◆ **BRIEF**
Extract all lines from the data beneath that include the word "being".

"""

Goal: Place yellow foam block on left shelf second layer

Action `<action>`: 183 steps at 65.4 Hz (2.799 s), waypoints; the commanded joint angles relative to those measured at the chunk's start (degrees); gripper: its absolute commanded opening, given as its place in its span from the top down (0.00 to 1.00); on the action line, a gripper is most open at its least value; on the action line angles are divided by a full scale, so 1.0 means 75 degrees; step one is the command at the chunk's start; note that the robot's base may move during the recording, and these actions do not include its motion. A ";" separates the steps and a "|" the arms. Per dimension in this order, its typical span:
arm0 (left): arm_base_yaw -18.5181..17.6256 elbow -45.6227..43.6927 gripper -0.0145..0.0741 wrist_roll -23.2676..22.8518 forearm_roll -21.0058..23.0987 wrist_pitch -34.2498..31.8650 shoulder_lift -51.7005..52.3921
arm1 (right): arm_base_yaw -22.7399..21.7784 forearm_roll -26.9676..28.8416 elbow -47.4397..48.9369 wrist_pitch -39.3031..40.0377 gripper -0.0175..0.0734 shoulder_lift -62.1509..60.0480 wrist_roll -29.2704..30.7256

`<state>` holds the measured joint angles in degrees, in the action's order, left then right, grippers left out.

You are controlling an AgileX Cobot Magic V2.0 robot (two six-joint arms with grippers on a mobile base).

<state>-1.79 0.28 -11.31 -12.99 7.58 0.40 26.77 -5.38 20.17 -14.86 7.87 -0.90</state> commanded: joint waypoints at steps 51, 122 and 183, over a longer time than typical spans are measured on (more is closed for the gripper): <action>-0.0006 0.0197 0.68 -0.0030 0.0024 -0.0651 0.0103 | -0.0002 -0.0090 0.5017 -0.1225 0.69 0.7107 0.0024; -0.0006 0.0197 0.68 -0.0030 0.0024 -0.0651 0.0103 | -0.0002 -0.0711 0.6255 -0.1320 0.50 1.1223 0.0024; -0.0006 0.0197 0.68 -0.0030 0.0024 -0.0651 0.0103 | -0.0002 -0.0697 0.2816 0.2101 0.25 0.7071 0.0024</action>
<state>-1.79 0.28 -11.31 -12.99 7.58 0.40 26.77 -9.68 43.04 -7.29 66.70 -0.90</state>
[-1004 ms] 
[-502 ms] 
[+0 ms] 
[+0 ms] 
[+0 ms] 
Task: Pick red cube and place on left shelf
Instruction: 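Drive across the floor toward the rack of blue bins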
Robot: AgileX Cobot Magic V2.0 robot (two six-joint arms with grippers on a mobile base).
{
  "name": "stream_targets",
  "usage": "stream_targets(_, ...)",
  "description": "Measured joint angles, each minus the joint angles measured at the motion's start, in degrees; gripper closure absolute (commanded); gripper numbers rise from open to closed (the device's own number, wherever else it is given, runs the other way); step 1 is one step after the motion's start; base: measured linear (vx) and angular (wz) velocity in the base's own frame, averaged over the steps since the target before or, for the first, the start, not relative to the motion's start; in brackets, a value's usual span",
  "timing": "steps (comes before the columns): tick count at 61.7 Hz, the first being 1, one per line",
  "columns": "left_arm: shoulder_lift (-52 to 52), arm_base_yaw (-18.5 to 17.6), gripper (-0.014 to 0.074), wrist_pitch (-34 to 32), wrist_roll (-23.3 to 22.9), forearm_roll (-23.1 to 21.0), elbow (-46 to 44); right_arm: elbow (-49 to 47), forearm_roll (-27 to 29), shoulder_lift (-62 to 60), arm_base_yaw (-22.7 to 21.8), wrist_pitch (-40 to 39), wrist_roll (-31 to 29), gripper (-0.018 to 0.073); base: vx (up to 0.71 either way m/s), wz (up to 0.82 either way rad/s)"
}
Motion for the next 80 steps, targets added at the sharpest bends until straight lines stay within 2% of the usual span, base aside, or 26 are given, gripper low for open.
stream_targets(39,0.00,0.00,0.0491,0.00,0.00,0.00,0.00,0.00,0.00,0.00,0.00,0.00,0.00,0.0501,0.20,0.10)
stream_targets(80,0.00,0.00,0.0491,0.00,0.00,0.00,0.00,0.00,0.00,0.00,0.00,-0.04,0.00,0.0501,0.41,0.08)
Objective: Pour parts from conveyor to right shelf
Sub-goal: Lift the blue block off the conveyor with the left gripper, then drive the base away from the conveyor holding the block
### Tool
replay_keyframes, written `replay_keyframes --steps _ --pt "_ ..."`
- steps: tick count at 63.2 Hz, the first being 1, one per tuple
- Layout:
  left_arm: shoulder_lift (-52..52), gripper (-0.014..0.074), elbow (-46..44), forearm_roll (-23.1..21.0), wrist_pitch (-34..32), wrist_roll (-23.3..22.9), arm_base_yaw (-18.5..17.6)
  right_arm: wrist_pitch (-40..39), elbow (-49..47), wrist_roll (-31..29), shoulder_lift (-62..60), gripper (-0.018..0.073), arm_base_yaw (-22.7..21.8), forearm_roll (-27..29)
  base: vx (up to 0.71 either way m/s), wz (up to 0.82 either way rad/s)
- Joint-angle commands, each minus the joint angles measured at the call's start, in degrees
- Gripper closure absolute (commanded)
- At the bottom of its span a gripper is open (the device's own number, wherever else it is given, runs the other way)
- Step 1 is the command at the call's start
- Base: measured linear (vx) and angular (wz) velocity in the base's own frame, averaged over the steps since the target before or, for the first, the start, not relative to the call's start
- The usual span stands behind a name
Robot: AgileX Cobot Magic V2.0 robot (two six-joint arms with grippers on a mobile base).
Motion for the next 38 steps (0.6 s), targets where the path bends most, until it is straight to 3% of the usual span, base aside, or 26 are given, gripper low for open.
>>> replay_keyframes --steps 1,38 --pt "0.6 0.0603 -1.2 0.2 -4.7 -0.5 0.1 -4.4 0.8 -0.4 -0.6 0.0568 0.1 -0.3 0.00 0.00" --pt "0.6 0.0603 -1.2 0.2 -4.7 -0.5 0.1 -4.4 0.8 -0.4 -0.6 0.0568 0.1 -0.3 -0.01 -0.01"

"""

◆ **WORKED SOLUTION**
  "timing": "steps (comes before the columns): tick count at 61.7 Hz, the first being 1, one per line",
- steps: tick count at 63.2 Hz, the first being 1, one per tuple

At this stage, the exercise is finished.